All the regular unicode codes would still be represented exactly as is. There’s no length ambiguity for them since the lengths are well defined. It’s only the graphemes that present this problem. So for example, Kate and vim support these “normal” unicode characters fine…
F0 9F 8C 91
F0 9F 8C 92
F0 9F 8C 93
F0 9F 8C 94
F0 9F 8C 95
F0 9F 8C 96
F0 9F 8C 97
F0 9F 8C 98
But as mentioned in the article, every year new graphemes like this come out and they bug out applications…
F0 9F A4 A6 F0 9F 8F BC E2 80 8D E2 99 82 EF B8 8F ‍♂️
Kate interprets this as two separate characters ‍ and ♂️.
VIM interprets this as four buggy “characters” that it doesn’t know what to make of ♂️.
It’s one thing not to have the fonts needed to render symbols on screen, but having text editors and applications that aren’t even able to agree on where characters begin and end leads to bugs and inconsistencies. These are the fault of unicode failing to future proof the standard, the resulting application bugs are inevitable. Using a prefix is a very practical solution that would effectively solve the character bugs in a truly future proof way.

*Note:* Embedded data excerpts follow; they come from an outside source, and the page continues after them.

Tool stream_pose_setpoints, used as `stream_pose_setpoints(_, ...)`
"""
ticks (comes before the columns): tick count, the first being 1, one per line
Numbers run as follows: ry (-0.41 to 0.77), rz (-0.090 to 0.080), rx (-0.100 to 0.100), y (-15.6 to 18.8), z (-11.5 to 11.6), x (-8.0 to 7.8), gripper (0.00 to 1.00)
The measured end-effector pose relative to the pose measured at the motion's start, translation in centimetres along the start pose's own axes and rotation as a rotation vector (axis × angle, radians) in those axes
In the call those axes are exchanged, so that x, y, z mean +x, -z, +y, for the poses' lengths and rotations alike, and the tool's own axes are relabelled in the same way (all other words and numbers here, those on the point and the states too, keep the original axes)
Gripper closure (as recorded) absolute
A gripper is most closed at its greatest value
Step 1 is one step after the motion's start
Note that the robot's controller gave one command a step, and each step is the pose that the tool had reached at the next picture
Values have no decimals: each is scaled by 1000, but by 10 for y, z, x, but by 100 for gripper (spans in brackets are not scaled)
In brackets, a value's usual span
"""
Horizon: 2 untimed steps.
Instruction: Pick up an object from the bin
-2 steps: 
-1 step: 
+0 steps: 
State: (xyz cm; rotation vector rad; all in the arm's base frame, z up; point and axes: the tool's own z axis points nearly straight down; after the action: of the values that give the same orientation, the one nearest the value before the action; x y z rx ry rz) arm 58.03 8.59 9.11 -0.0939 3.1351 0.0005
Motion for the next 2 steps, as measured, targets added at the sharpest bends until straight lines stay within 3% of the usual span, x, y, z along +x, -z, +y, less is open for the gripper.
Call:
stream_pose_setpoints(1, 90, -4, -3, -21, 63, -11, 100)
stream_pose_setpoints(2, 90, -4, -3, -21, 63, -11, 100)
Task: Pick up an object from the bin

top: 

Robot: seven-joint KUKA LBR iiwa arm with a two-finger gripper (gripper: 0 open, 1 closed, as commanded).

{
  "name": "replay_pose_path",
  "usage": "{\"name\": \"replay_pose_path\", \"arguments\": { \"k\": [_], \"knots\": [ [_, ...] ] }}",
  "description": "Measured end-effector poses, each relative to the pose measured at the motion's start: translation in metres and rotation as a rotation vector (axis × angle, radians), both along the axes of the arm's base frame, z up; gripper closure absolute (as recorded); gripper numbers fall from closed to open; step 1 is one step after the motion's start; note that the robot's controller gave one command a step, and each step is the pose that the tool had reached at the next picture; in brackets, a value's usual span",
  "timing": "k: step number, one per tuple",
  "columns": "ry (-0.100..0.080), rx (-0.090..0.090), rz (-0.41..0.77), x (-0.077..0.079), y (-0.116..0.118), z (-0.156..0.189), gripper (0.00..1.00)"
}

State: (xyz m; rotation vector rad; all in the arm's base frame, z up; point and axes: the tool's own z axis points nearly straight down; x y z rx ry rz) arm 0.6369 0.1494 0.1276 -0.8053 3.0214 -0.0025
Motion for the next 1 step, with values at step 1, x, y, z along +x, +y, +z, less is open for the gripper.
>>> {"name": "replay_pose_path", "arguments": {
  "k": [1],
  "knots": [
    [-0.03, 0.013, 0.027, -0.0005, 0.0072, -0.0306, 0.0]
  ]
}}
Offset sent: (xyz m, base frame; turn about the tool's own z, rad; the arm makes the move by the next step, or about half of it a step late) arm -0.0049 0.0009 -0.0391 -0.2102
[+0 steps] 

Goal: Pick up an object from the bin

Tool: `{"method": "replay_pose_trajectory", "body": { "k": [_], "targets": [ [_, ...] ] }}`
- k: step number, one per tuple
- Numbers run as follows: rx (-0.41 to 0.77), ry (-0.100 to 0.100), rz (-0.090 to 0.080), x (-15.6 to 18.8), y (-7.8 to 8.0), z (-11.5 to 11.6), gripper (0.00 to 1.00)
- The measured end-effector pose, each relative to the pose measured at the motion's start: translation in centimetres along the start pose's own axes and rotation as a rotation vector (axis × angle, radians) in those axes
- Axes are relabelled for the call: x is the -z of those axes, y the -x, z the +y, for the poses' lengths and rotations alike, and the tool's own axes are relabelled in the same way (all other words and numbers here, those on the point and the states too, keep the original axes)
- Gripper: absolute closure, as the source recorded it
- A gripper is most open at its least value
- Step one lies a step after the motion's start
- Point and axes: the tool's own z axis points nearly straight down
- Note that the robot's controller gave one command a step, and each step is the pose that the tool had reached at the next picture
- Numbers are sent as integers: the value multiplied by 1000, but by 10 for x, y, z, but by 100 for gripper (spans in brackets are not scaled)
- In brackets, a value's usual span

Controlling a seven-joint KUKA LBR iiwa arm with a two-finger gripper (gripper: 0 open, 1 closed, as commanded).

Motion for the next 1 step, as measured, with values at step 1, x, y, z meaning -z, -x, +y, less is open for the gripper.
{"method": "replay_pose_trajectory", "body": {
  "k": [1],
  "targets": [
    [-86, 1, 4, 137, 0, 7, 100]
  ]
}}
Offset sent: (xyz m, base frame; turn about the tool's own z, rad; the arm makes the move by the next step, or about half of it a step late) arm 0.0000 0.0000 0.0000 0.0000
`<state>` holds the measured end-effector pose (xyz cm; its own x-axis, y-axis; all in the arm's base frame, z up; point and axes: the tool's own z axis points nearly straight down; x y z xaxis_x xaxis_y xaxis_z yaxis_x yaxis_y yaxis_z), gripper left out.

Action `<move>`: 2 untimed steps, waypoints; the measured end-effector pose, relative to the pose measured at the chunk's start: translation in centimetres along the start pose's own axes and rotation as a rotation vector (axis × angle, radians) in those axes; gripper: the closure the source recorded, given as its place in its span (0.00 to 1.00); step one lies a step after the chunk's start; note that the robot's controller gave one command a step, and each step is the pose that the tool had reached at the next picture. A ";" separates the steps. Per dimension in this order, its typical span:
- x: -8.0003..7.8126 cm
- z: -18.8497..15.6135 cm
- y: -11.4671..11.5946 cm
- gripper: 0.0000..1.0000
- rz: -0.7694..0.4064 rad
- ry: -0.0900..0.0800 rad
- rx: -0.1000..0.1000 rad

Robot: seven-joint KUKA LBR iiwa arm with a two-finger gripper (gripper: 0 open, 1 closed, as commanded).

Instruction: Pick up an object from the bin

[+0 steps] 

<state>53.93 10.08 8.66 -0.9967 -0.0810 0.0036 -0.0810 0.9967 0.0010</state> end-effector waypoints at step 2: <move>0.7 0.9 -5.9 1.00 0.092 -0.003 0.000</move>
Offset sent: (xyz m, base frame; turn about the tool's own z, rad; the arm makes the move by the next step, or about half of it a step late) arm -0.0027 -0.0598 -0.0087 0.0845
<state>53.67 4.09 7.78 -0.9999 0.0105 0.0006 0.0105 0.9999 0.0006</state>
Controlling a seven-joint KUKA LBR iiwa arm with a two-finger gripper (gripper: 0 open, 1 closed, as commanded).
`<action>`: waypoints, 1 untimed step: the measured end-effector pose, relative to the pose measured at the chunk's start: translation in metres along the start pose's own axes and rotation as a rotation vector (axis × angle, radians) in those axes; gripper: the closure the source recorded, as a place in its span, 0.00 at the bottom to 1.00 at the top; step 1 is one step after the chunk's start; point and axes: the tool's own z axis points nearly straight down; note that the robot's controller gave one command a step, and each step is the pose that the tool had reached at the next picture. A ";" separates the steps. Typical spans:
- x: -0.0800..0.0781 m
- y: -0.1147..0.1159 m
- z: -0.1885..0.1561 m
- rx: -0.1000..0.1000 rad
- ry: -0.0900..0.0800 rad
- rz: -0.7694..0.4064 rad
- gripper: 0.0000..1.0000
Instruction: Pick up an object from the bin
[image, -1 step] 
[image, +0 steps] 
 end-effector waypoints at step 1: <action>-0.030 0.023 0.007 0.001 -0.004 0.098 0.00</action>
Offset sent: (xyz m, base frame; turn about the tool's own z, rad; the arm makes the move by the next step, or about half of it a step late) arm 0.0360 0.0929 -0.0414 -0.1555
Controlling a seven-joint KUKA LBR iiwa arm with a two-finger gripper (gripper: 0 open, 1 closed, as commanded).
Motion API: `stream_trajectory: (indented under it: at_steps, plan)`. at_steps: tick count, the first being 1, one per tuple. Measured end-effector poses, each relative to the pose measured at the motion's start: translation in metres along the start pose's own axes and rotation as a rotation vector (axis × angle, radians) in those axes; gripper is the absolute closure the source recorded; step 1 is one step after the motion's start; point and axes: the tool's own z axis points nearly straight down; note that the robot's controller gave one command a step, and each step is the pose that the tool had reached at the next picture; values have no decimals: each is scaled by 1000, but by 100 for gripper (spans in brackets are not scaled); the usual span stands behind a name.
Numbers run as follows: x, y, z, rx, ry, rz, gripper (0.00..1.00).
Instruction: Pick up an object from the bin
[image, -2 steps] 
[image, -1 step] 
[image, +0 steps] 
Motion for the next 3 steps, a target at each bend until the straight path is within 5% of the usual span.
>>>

As mentioned in the article, one design decision was to optimize data storage / transfer for the Latin alphabet. (Which includes non-ASCII letters from more complex languages.)
Well, if you take a close look at UTF8 encoding, for better or worse it’s mathematically wasteful.
https://en.wikipedia.org/wiki/UTF-8
We should all appreciate the value that utf8 and unicode bring for interoperability, unfortunately they were quite wasteful in the design and graphemes have serious problems. Alas it seems impractical to fix these weaknesses at this point.
2023-10-04 5:53 am
Alfman verbose=1
All those unicode characters I pasted got wrecked…bah!
Firefox supports them, so I’m guessing wordpress or mysql stripped them out?
Anyway, how ironic!

2023-10-03 10:55 am
kurkosdr
BTW the Unicode Consortium is an example of why committees are sometimes bad: A committee’s primary motivation is to perpetuate its existence (which perpetuates the salaries and reputation of everyone involved). That’s all well and good if there is a going concern or when there is a need to leverage existing technologies (USB comes to mind), but Unicode should have been done 20 years ago the latest. There is no reason Unicode should need “updating” today.
One of the good things the US government did with ASCII is that they gave the relevant committee a deadline to get it done and then disbanded them. There were no “versions” of ASCII (as it shouldn’t be, just like there is no “versions” of what a two’s complement number is).

2023-10-03 10:47 am
kurkosdr
Plus some annoying website design tricks, for which In apologise, even if it’s obviously not our site we’re linking to.
I started reading on a smartphone, and was like “that’s not that bad”, and then switched to a desktop browser., and I was like “Whoa!! That’s just awful!”. Whose bright idea was to have fake cursors moving around the screen? Too bad such an informative article is hosted in a blog that’s so user-hostile as to make it unlinkable.